There are several design decisions that I may need to explain:
The xsha1 instruction always finalizes the MD computation, i.e. it is
not possible to call the hardware in sha1_update() with the provided
input buffer. Instead its necessary to accumulate all data from
update()s in some buffer and hash them only in final().
The imminent problem here is the buffer size. For obvious reasons we
can't let it grow indefinitely. Instead there is a set maximum size (8k
in my patch) after which the engine falls back to software SHA1, pushes
all accumulated data to its update() method and never touches the hardware.
The context structure looks like this:
struct padlock_digest_data {
void *buf_start, *buf_alloc;
ssize_t used;
unsigned long order:8, bypass:1;
SHA_CTX fallback_ctx;
};
In padlock_init() I allocate a buffer of a given size (8k as well) whose
first 16B-aligned address goes to buf_start.
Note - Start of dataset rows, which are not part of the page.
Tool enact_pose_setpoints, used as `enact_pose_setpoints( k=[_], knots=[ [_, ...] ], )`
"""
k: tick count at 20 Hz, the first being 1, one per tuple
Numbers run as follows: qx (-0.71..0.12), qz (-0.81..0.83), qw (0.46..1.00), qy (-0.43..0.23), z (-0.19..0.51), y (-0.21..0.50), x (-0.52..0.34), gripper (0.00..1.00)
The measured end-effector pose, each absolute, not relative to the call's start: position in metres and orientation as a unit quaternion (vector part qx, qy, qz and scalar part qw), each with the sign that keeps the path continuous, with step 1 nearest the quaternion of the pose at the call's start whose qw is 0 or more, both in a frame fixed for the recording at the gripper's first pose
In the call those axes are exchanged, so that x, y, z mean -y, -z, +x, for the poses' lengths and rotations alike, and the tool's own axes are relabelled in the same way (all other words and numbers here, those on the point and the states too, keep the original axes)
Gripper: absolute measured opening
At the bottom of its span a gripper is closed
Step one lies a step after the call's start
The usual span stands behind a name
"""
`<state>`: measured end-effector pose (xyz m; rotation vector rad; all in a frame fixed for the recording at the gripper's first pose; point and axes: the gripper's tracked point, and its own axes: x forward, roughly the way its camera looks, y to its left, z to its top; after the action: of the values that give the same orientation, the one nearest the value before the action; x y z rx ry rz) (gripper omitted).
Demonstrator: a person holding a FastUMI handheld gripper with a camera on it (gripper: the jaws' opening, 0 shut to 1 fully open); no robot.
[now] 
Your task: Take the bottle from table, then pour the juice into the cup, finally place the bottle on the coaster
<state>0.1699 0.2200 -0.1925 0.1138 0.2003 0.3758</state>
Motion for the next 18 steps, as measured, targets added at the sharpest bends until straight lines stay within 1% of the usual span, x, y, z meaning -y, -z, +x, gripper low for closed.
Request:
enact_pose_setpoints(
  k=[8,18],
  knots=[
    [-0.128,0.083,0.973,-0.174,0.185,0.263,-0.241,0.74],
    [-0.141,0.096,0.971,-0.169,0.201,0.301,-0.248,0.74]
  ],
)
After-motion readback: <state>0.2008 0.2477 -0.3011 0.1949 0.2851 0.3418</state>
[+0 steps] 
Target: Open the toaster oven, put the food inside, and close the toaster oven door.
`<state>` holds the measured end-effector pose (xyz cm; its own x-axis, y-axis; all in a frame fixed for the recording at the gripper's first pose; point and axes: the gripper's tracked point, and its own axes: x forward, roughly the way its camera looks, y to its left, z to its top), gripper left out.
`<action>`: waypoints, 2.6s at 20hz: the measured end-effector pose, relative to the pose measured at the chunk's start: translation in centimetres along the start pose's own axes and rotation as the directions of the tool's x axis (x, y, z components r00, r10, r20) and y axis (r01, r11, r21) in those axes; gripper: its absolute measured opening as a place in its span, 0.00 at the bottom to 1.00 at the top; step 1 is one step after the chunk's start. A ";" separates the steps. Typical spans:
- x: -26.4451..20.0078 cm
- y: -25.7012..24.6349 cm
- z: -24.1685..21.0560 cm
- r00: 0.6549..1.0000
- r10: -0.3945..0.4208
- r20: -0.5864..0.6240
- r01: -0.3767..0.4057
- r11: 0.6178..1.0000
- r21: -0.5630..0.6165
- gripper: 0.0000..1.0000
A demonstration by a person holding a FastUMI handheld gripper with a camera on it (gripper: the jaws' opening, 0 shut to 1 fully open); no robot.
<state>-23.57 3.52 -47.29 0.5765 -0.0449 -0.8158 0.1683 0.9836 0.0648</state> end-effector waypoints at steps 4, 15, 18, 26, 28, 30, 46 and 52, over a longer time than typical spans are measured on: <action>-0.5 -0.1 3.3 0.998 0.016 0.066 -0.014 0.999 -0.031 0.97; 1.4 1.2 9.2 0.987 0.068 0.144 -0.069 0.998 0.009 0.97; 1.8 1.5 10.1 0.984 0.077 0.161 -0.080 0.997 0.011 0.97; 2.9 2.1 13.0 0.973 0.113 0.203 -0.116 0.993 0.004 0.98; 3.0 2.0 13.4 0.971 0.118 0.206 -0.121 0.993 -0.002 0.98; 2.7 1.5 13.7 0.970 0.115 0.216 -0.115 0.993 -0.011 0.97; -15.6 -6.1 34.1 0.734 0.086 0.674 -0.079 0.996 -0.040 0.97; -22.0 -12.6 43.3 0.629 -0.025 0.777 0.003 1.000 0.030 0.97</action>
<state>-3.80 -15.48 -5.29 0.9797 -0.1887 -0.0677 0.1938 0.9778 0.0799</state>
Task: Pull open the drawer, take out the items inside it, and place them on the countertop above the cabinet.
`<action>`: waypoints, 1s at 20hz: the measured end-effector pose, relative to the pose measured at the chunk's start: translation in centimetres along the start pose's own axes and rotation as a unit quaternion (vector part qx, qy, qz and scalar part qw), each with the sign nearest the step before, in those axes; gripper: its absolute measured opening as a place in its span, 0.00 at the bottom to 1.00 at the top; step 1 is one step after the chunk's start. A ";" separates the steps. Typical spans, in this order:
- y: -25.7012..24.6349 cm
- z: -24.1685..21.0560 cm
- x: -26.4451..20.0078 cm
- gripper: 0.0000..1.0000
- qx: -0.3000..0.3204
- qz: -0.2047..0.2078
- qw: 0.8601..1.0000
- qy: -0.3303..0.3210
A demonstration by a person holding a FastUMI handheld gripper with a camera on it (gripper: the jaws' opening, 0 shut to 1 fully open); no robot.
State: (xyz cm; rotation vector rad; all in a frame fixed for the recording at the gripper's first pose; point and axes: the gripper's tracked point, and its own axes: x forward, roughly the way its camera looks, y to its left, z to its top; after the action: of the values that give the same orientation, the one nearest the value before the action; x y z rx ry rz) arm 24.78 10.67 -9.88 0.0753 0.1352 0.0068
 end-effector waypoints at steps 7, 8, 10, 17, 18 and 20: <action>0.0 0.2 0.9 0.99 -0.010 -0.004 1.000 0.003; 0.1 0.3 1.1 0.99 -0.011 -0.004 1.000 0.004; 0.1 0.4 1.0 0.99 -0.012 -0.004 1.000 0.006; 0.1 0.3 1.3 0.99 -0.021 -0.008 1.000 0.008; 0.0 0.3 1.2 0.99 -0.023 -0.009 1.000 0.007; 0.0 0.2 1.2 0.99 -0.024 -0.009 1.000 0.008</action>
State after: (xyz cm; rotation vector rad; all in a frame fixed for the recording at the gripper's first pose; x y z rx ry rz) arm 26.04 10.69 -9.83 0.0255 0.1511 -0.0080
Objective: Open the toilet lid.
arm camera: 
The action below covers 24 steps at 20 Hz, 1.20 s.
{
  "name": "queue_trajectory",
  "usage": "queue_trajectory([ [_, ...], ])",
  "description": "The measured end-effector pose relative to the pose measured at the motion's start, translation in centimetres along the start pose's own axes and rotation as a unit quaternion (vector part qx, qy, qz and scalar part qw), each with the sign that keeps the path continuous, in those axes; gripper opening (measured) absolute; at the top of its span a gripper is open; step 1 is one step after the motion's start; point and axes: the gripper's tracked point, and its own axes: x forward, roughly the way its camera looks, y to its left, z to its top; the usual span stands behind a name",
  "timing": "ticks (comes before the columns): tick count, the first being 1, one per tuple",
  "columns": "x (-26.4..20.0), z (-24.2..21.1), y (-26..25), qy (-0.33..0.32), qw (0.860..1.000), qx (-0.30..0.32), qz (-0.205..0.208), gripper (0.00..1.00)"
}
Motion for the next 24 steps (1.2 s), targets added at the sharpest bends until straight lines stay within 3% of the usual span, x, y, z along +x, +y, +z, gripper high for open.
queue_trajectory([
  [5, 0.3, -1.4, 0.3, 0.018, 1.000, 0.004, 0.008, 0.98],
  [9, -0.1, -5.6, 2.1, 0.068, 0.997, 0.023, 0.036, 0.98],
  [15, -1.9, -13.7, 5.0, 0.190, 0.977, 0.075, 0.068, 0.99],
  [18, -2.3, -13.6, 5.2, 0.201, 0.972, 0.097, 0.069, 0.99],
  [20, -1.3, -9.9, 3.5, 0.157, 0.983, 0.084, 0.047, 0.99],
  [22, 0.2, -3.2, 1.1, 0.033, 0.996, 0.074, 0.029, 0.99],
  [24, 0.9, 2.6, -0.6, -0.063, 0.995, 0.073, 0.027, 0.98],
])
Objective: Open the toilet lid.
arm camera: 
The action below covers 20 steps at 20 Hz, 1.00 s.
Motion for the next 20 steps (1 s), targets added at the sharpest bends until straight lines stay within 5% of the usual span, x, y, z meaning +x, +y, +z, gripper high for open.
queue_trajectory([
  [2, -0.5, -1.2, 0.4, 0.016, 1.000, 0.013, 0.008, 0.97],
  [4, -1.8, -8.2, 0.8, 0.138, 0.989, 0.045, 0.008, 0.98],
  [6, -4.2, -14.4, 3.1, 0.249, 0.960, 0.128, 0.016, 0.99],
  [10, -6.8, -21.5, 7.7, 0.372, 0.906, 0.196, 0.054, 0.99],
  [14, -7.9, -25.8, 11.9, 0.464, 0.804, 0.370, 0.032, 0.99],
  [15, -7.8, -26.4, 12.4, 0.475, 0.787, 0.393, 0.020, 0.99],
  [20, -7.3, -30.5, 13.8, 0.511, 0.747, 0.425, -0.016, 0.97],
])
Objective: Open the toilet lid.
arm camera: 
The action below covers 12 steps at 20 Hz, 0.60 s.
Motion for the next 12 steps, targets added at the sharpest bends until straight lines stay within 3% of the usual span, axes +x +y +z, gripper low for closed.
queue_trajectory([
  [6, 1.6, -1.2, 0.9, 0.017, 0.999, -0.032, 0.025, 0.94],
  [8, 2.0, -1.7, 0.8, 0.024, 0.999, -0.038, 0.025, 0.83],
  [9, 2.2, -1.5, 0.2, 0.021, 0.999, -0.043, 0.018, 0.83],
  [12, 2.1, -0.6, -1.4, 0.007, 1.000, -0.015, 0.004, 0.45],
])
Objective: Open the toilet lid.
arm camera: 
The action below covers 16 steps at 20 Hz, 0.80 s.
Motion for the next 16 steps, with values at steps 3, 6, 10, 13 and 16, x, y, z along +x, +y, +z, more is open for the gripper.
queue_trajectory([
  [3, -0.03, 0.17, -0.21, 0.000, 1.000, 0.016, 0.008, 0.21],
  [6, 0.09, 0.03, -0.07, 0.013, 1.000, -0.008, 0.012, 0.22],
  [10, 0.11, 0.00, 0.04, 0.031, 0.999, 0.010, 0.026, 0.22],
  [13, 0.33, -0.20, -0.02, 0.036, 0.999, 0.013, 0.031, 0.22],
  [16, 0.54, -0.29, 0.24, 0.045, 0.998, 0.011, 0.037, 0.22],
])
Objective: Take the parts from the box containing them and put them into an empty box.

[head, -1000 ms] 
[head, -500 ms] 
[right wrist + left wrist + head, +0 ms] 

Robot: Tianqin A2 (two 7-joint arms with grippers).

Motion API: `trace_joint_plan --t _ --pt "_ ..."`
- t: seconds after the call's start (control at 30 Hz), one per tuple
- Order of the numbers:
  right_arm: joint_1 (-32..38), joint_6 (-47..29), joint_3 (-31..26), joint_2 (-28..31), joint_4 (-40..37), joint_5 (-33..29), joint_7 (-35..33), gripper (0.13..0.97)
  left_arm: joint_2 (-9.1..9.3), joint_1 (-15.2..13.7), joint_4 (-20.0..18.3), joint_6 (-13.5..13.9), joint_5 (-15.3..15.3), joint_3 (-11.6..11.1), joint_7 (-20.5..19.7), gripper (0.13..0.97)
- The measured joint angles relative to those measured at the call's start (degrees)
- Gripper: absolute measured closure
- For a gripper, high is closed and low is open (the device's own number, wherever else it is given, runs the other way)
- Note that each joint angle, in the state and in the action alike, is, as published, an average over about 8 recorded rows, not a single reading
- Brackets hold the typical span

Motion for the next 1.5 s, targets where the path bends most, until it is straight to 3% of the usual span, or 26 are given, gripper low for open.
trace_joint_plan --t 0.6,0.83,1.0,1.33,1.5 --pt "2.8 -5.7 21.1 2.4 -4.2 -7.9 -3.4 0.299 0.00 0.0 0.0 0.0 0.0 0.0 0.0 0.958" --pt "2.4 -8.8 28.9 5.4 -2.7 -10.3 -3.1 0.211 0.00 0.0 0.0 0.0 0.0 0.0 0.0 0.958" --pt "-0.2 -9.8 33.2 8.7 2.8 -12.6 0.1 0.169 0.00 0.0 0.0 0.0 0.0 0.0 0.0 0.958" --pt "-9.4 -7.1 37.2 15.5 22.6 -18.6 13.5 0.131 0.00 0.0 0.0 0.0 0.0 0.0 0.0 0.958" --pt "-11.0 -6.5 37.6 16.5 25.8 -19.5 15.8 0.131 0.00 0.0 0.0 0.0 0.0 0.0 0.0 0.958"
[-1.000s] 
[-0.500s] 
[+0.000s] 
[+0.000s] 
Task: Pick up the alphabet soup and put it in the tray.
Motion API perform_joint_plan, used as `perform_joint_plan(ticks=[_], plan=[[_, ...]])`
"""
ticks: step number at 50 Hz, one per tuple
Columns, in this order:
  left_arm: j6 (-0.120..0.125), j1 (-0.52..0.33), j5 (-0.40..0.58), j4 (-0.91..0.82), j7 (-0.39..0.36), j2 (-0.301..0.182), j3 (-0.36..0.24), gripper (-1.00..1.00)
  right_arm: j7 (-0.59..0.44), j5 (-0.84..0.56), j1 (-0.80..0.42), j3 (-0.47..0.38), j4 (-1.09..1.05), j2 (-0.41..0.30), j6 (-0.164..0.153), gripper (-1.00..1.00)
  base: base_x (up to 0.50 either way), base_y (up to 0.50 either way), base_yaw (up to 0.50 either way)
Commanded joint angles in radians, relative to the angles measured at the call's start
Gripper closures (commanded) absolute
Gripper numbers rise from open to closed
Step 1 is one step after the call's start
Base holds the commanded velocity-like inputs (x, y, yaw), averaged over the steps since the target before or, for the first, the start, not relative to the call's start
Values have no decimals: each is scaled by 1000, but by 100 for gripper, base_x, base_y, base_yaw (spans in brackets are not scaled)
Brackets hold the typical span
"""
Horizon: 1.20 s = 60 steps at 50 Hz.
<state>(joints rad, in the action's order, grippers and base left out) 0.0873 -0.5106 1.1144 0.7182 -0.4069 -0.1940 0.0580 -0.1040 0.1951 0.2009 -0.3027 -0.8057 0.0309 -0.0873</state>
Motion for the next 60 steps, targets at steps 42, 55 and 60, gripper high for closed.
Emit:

Having the input data
aligned allows PadLock crunch them faster.
I did some experiments with having a statically allocated buffer in this
structure (to avoid malloc() for small datasets), but it actually made
things slower. malloc() appears to be fast enough.
And yes, some numbers :-) These are from VIA Esther 1.2GHz:
type 16 bytes 64 bytes 256 bytes 1024 bytes 8192 bytes
sha1-sw 4108.58k 12323.46k 28142.76k 41445.20k 48078.85k
sha1-padlock 3321.16k 12656.98k 44152.58k 116508.25k 224807.59k
Please comment or commit.
Thanks!
Michal Ludvig
--
* Personal homepage: http://www.logix.cz/michal
Index: openssl-0.9.8-O2/crypto/engine/eng_padlock.c
===================================================================
--- openssl-0.9.8-O2.orig/crypto/engine/eng_padlock.c
+++ openssl-0.9.8-O2/crypto/engine/eng_padlock.c
@@ -74,11 +74,22 @@
#ifndef OPENSSL_NO_AES
#include <openssl/aes.h>
#endif
+#ifndef OPENSSL_NO_SHA
+#include <openssl/sha.h>
+#endif
#include <openssl/rand.h>
#ifndef OPENSSL_NO_HW
#ifndef OPENSSL_NO_HW_PADLOCK
+/* PadLock RNG is disabled by default */
+#define PADLOCK_NO_RNG 1
+
+/* No ASM routines for SHA in MSC yet */
+#ifdef _MSC_VER
+#define OPENSSL_NO_SHA
+#endif
+
/* Attempt to have a single source for both 0.9.7 and 0.9.8 :-) */
#if (OPENSSL_VERSION_NUMBER >= 0x00908000L)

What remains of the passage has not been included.